## Exercise requirements:
Would you please copy every line below that includes the string "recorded"?

## Data section:
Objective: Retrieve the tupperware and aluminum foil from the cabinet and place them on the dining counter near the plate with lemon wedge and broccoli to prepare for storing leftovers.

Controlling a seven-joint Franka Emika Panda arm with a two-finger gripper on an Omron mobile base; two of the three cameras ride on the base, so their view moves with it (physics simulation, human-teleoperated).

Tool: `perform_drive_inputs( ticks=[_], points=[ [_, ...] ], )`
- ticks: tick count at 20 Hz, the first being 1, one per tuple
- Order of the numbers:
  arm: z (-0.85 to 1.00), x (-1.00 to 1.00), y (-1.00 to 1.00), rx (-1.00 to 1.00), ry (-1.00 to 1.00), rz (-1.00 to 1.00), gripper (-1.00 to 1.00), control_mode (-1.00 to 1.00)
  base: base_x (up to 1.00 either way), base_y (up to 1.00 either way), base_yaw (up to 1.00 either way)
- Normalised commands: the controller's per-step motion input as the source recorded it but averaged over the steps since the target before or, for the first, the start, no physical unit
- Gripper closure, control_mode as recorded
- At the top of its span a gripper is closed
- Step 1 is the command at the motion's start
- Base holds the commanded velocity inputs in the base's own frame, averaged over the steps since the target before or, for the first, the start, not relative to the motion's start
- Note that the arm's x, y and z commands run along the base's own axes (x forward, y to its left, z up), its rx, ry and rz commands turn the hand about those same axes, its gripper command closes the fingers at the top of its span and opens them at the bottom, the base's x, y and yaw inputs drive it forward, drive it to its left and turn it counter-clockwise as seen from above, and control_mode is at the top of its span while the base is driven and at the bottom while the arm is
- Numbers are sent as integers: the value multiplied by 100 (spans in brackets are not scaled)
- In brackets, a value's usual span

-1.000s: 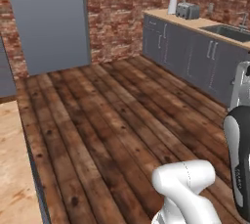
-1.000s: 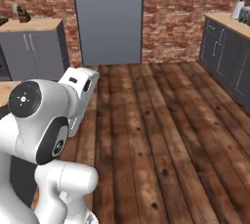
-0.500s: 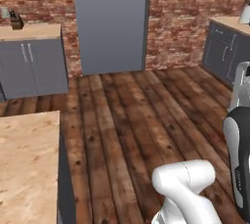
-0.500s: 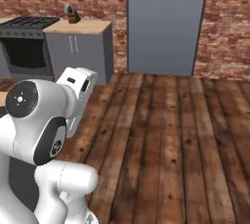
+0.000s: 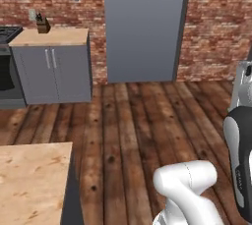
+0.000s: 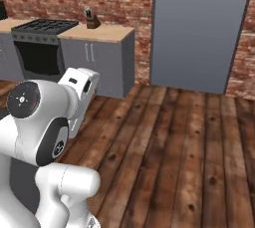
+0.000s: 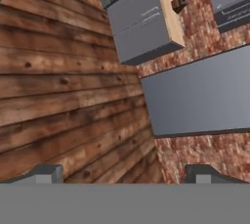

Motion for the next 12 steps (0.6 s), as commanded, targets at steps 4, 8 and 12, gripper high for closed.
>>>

## Written answer:
- Normalised commands: the controller's per-step motion input as the source recorded it but averaged over the steps since the target before or, for the first, the start, no physical unit
- Gripper closure, control_mode as recorded

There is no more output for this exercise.